Miniaturized Fiber Photoacoustic Spectrometer Enables Real-Time Intravascular Blood Gas Monitoring

Miniaturized spectroscopy systems capable of detecting trace concentrations at the parts-per-billion (ppb) level are crucial for various applications, including biomedical diagnostics. However, traditional bench-top spectroscopy systems are too large, complex, and impractical for use in confined spaces. Additionally, conventional laser spectroscopy techniques rely on bulky components such as light sources, mirrors, detectors, and gas cells to detect light absorption or scattering by a sample. This makes them unsuitable for situations requiring minimal invasiveness, such as intravascular diagnosis. To address these limitations, researchers have developed a novel miniaturized all-fiber photoacoustic spectrometer (FPAS), designed for detecting trace gases at the ppb level and analyzing nanoliter-sized samples with millisecond response times, making it ideal for continuous intravascular gas analysis.

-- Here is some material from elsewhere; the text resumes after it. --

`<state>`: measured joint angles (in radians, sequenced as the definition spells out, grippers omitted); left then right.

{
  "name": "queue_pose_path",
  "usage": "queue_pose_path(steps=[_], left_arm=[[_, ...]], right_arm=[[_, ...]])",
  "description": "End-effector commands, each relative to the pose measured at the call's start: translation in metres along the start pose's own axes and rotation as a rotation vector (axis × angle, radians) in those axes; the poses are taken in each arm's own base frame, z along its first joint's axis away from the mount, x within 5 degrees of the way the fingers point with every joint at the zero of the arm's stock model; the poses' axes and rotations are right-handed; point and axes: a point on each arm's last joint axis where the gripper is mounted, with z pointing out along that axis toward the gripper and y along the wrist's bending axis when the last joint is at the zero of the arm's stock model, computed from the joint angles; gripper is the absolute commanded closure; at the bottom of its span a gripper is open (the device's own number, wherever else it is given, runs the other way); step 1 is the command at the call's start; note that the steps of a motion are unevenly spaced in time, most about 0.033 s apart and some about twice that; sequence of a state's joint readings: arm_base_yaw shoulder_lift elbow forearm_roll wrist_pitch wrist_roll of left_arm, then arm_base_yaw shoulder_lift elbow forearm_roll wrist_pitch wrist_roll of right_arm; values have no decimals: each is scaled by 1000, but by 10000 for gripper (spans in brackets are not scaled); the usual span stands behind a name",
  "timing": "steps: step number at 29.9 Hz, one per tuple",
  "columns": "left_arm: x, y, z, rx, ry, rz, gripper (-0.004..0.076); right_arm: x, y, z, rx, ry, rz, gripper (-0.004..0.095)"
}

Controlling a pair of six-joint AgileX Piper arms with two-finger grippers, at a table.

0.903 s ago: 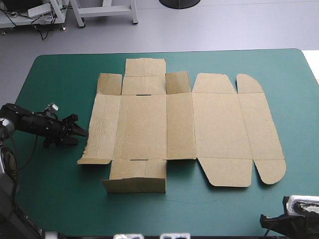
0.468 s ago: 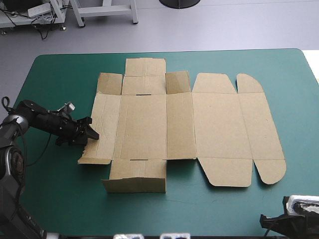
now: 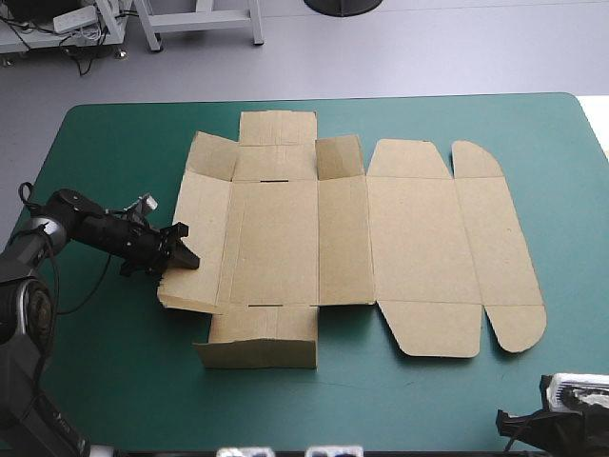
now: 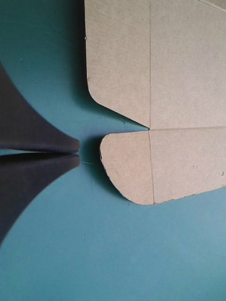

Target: Fold the box

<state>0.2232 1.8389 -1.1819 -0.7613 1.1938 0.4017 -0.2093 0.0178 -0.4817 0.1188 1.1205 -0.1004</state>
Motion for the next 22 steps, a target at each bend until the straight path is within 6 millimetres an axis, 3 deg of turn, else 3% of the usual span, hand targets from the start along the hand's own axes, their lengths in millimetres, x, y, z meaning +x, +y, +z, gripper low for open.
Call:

In a study published in Advanced Photonics, researchers at Jinan University (Guangzhou, China) introduced the FPAS, which is designed to detect trace gases at the ppb level while analyzing nanoliter-sized samples with fast response times. The researchers focused on overcoming the challenge of reducing the size of traditional photoacoustic spectrometers to a microscale while maintaining high sensing performance, particularly for applications like intravascular diagnosis and lithium battery health monitoring, which require minimal invasiveness. While current laser spectroscopy systems, typically used in open-path configurations, face challenges in scaling down sensitivity due to the device's footprint, the FPAS operates using photoacoustic spectroscopy (PAS). PAS detects sound waves generated by gas molecules when excited by modulated light.

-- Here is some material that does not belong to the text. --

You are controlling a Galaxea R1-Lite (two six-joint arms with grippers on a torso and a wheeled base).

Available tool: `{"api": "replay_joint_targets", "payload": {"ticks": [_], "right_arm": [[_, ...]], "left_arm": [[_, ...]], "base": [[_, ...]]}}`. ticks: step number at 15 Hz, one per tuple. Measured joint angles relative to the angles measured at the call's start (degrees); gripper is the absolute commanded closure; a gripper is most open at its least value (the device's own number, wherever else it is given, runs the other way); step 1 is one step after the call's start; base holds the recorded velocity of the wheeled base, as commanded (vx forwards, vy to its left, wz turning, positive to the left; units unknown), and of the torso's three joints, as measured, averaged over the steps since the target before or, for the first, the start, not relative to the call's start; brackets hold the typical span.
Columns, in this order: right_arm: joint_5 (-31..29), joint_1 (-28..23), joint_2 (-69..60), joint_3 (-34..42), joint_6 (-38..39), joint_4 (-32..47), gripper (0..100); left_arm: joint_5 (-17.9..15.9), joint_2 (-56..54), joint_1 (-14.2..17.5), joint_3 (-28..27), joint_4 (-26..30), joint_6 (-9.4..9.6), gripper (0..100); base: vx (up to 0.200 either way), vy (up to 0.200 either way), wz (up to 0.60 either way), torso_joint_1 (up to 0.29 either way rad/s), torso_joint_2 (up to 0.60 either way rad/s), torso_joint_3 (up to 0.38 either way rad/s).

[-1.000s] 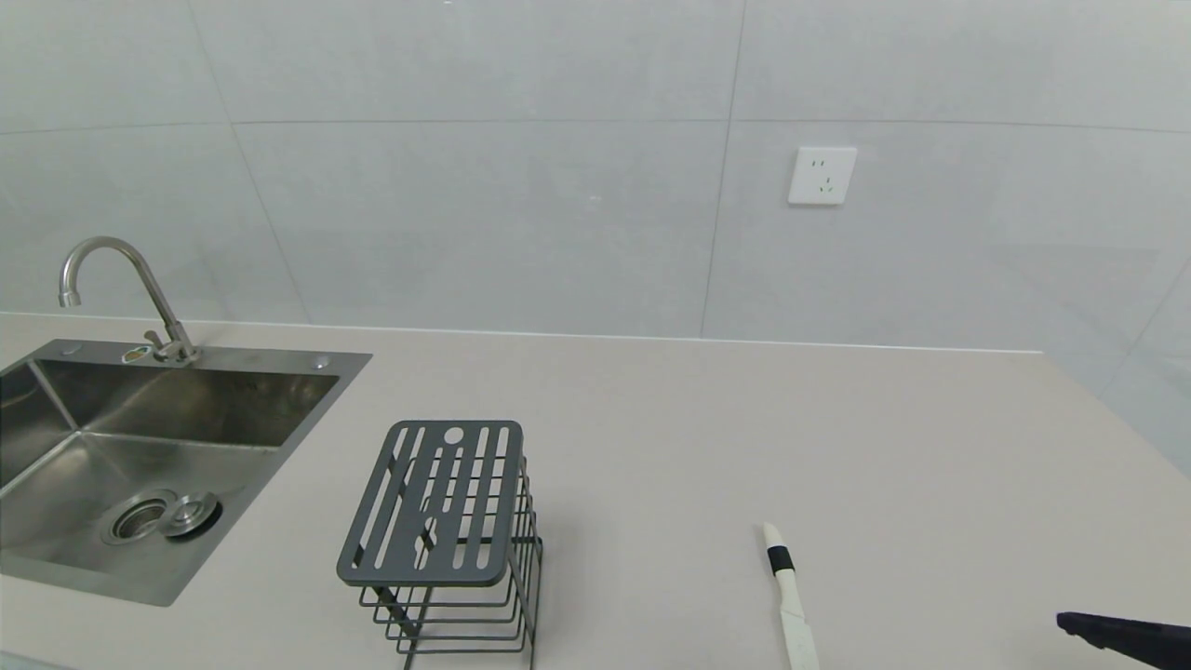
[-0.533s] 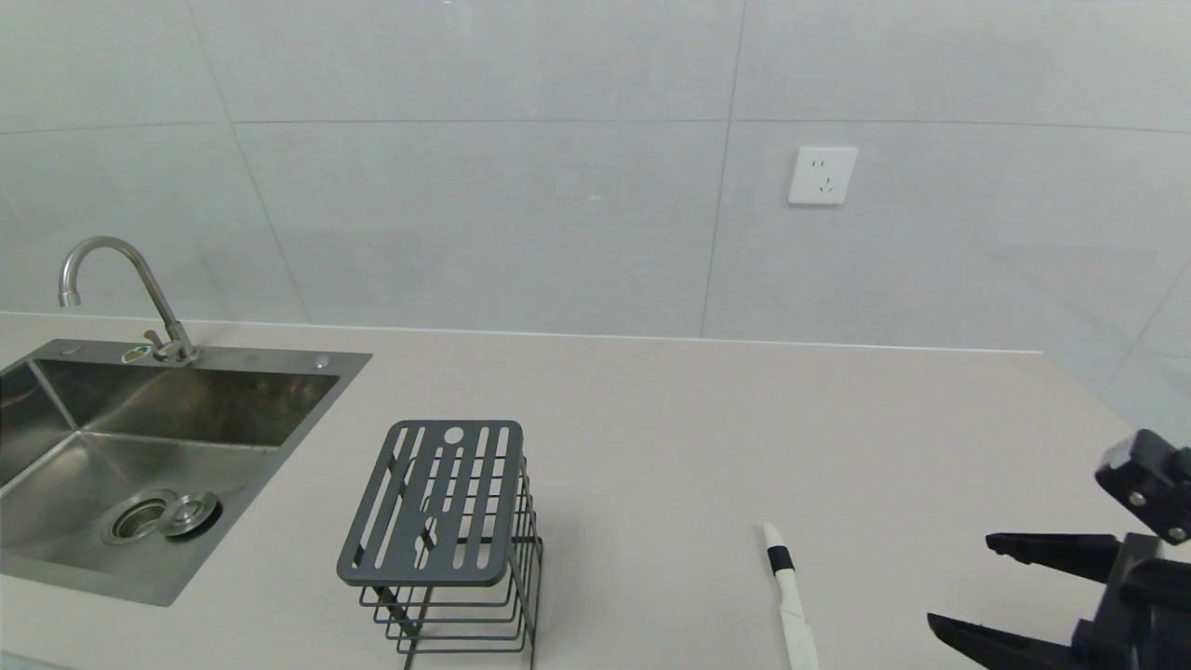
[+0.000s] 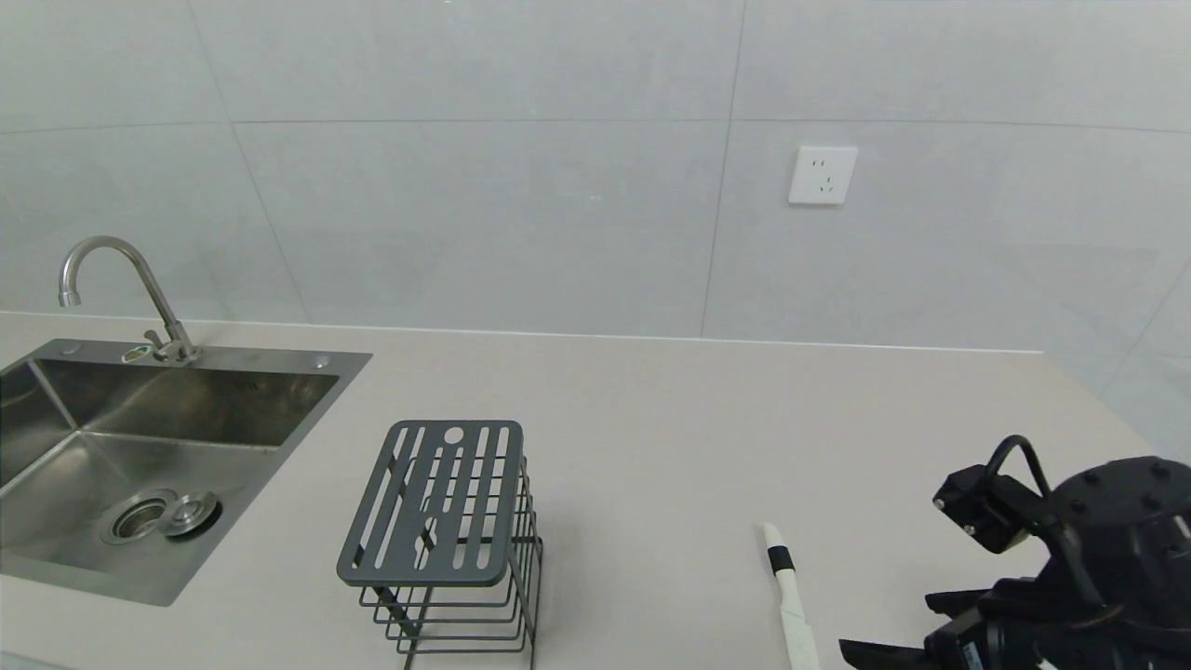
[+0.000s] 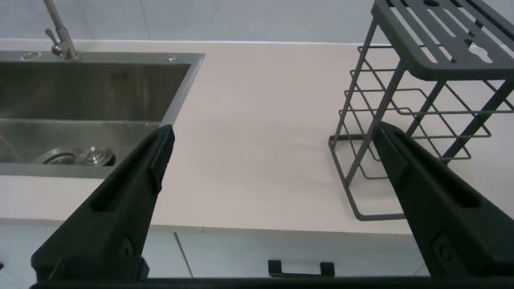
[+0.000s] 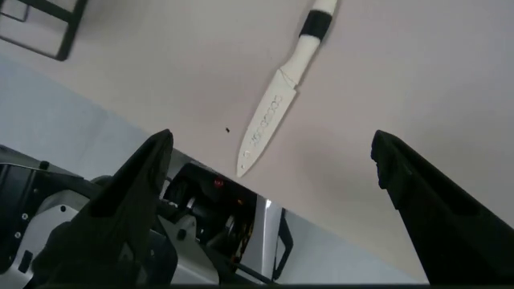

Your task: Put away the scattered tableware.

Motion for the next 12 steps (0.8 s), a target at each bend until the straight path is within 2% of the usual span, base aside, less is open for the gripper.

Unlike traditional PAS systems that use bulky resonant gas cells for acoustic amplification or large microphones for increased acoustic sensitivity, the all-fiber FPAS integrates a laser-patterned elastic membrane into a single optical fiber tip along with a silica capillary to create a microscale Fabry–Perot (F–P) cavity. The silica cavity serves as a sound-hard boundary, efficiently trapping and accumulating the acoustic waves generated by the gas molecules toward the flexible membrane. This local acoustic amplification compensates for sensitivity loss caused by the reduced membrane diameter, resulting in a size-independent photoacoustic response. Moreover, both the pump and probe light beams are delivered through the same fiber for excitation and detection of the photoacoustic signal, eliminating the need for bulky free-space optics.

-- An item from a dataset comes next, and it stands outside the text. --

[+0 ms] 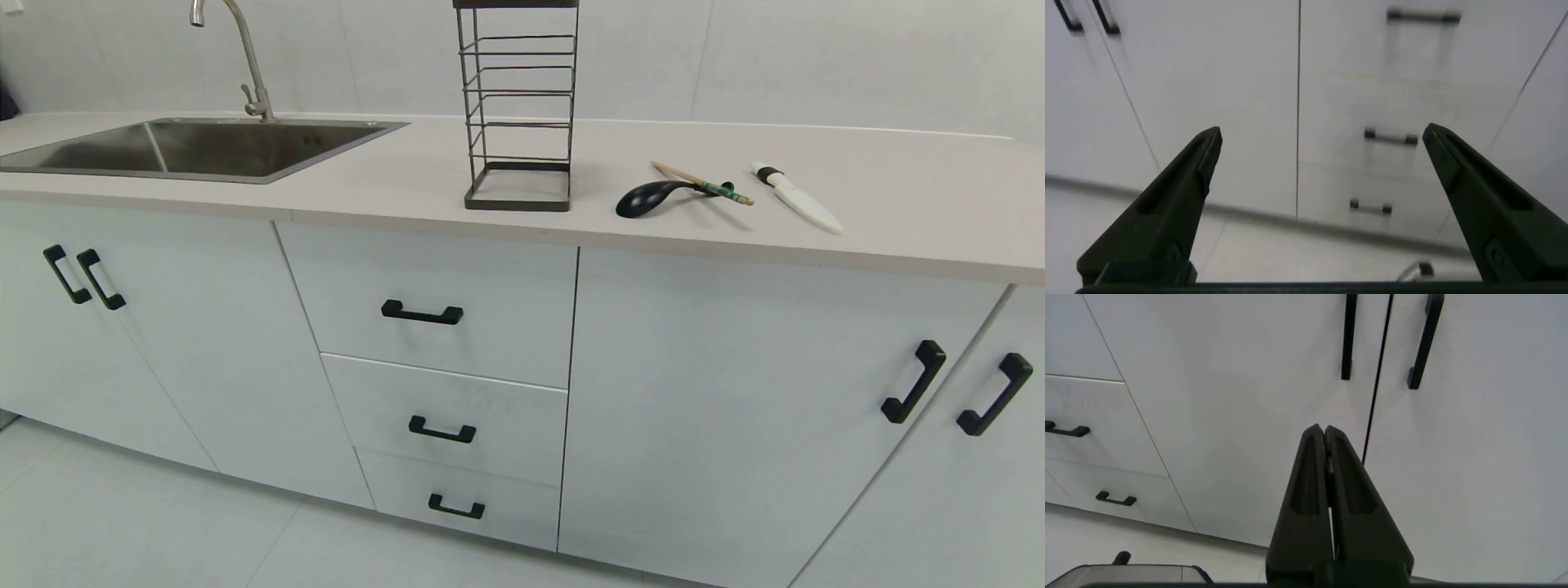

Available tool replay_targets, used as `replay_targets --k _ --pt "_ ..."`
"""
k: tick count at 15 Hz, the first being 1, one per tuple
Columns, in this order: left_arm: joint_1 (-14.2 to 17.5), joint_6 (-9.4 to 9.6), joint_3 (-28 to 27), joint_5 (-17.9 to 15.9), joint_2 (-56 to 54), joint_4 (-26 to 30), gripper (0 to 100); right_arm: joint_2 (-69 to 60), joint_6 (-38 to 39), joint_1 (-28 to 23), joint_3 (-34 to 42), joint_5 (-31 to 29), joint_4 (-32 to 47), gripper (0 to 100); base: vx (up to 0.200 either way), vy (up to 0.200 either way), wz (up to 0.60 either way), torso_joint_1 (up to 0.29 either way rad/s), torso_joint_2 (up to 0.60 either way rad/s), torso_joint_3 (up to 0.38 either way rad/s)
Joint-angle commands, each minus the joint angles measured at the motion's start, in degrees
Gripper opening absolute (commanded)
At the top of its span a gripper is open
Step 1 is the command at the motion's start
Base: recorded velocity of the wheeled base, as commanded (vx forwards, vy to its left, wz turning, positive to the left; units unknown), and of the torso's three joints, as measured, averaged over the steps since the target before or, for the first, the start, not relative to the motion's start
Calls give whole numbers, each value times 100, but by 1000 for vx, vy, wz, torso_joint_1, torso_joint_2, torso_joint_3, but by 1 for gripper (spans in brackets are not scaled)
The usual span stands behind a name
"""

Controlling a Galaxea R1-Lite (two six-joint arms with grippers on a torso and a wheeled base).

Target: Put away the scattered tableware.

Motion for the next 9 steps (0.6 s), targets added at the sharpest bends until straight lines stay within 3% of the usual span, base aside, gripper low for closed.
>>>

With the F–P cavity measuring only 60 micrometers in length and 125 micrometers in diameter, the system is incredibly compact. Despite its small size, it achieves an acetylene gas detection limit as low as 9 ppb, nearly matching the sensitivity of larger traditional laboratory spectrometers. The short cavity length also enables rapid measurements, with response times as fast as 18 milliseconds, which is 2 to 3 orders of magnitude faster than conventional photoacoustic spectroscopy systems. The researchers successfully used the FPAS to monitor real-time carbon dioxide (CO2) concentrations in flowing gas, detect fermentation in yeast solutions with sample volumes as small as 100 nanoliters, and track dissolved CO2 levels in rat blood vessels in vivo by inserting the FPAS into the tail vein via a syringe.

The spectrometer effectively measured CO2 levels under hypoxic (low oxygen) and hypercapnic (high CO2) conditions, demonstrating its potential for real-time intravascular blood gas monitoring without the need for blood sample collection. Additionally, the optical fiber can be easily connected to a low-cost distributed-feedback laser source and integrated into existing fiber-optic networks, making the system a cost-effective, compact, and flexible solution for spectroscopy. With its small size, high sensitivity, and low sample volume requirement, this miniaturized spectrometer offers laboratory-level precision in a microscale probe format. It holds potential for applications such as continuous intravascular blood gas monitoring, minimally invasive health assessments of lithium-ion batteries, and remote detection of explosive gas leaks in confined spaces.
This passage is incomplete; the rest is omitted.